Sartre cita a Proust, quizá el maestro de todo lo que puede fascinar de esa música generada por la escritura, ese diapasón que, cuando llega a ser original y poderoso, llamamos literatura. Pongo aquí unos ejemplos de fragmentos suyos extraídos al azar, en traducción magnífica de Carlos Manzano:
“Alrededor los caminos se han borrado y han muerto quienes los pisaron y el recuerdo de quienes los pisaron”.
Otro:
“Swann no buscaba hallar hermosas a las mujeres con las que pasaba su tiempo, sino pasar su tiempo con las mujeres que él hallaba hermosas”.
Otro:
“Secreta, susurrante y dividida”.
Otro:
“Si hubiese usted olvidado su corazón, no le habría permitido recuperarlo”.
Otro:
“Inmóvil, escultural, inútil, como ese guerrero puramente decorativo que se ve en los cuadros más tumultuosos de Mantegna, pensativo, apoyado en su escudo, mientras junto a él otros se precipitan y se degüellan”.
Otro:
“Formaba parte de una de esas dos mitades del género humano en la que la curiosidad que la otra siente por las personas desconocidas queda sustituida por el interés que le inspiran las conocidas”.
Y otro más:
“Nunca había sentimientos tan intensos de simpatía y estima como en la sociedad de un canalla”.

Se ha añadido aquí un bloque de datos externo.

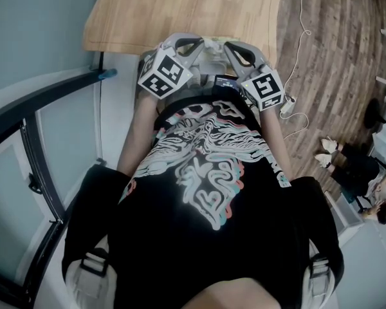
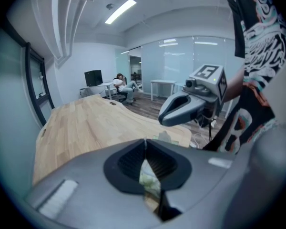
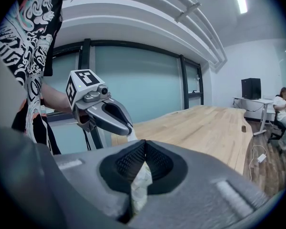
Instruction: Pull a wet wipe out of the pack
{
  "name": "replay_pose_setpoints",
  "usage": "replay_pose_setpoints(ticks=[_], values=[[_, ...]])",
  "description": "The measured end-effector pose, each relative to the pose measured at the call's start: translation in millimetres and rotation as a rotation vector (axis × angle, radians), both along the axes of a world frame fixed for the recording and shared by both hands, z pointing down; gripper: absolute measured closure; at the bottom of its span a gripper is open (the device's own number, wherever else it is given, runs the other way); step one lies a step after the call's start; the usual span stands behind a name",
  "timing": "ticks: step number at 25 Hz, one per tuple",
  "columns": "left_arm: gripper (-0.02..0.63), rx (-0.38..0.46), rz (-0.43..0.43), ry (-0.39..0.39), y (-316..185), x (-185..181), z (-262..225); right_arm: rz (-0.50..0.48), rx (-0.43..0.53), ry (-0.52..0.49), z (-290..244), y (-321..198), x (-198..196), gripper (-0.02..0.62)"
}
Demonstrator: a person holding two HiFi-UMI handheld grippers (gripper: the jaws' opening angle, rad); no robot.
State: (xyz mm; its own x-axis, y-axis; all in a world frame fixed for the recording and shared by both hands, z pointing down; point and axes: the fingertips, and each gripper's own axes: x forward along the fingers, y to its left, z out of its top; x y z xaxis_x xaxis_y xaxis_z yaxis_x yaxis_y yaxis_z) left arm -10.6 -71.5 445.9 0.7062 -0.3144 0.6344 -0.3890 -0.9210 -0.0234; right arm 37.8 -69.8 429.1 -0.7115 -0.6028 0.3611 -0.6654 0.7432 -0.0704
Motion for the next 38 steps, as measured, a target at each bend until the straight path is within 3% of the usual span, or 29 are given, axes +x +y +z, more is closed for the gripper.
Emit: replay_pose_setpoints(ticks=[28, 38], values=[[0.611, -0.008, -0.179, -0.049, 1.8, -59.5, 9.5, -0.105, -0.019, -0.020, 4.5, 5.6, -29.2, 0.595], [0.611, -0.023, -0.181, -0.116, 0.8, -76.9, 22.2, -0.107, -0.036, -0.025, 11.3, 3.4, -22.9, 0.595]])
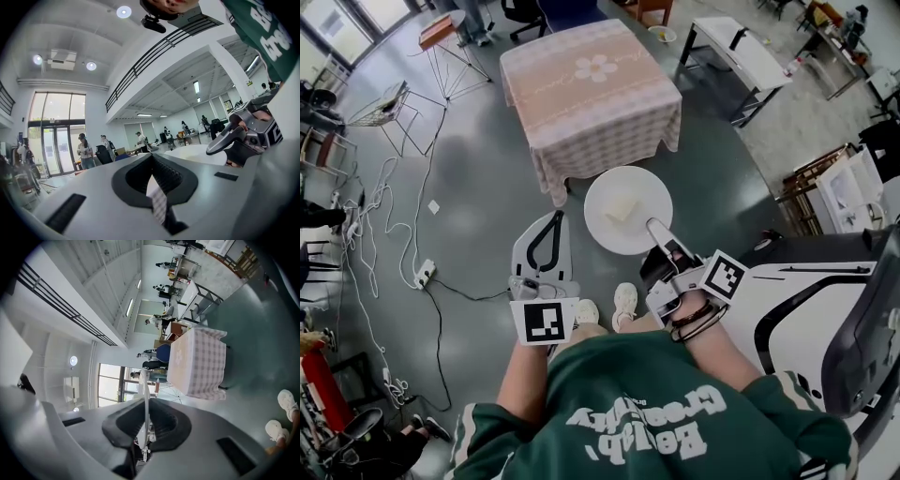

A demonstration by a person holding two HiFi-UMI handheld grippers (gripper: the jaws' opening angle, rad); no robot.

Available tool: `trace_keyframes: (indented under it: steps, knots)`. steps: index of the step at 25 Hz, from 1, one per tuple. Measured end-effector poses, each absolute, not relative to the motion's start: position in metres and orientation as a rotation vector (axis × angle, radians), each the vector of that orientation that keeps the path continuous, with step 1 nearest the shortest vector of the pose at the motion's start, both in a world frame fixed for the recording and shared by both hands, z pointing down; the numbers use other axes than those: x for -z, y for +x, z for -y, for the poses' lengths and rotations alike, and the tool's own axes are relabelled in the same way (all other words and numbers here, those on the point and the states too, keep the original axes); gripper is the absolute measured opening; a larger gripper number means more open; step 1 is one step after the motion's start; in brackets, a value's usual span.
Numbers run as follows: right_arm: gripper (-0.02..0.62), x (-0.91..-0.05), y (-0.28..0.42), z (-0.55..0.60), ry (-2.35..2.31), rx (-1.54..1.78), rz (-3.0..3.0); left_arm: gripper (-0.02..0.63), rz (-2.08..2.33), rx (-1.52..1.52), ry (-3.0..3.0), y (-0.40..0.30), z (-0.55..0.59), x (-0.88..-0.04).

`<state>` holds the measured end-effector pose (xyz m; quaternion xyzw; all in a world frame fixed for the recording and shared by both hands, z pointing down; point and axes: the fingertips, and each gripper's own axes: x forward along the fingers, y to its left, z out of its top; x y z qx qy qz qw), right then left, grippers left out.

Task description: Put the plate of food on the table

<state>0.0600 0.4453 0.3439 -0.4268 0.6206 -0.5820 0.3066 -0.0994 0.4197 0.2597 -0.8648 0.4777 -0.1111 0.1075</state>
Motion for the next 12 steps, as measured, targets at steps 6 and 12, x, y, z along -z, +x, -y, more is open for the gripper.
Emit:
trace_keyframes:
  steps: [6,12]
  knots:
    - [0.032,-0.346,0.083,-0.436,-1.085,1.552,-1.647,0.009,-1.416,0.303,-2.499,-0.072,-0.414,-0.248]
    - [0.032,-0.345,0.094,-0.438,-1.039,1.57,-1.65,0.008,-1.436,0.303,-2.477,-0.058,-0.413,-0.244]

Hojear a Proust en busca de la frase musical perdida es ya un placer.
Sobre la primera música a la que me refería al principio, esa que solo oye el escritor mientras escribe, viene a colación un texto de Vladimir Nabokov, en su artículo titulado “El arte de la literatura y el sentido común”. Dice ahí Nabokov que un escritor, una vez que ya tiene clara la concepción de la novela que quiere o que puede escribir, se siente “preparado para escribirla”. Preparación que consiste en tratar de escuchar esa música callada que ha de inundar la mente del escritor mediante elementos exteriores que disponen a un clima en el que fluirá la escritura. Una música que procede de la novela misma aún no escrita, aún no sujeta a las condiciones del mercado, y que, en la imaginación del autor, será lo que por naturaleza haya de ser: la novela concebida por el escritor y no, tal vez, la que el sentido común de los lectores prefiera —por comodidad, por desconocimiento, por pereza—. Así pues, añade Nabokov:
“Se encuentra el escritor, entonces, completamente equipado. Tiene la estilográfica llena, la casa está tranquila, el tabaco y las cerillas a un lado, la noche es joven… y nosotros le dejamos en su grata ocupación, salimos furtivamente, cerramos la puerta y, al marcharnos, echamos de la casa al monstruo ceñudo del sentido común que subía pesadamente a gimotear que el libro no es para el público en general, que el libro nunca nunca se… Y entonces, antes de que ese falso sentido común profiera la palabra v,e,n,d,e,r,á tendremos que pegarle un tiro”.
En resumen, acerca de las dos músicas aludidas, la interna del escritor y la externa de la lectura, siempre he admirado esta aguda y malévola frase del irónico Flaubert: “¡Qué hombre habría sido Balzac si hubiera sabido escribir!”. ¡Puede decirse de tantos! En fin, ahí lo dejo y me voy con la música a otra parte.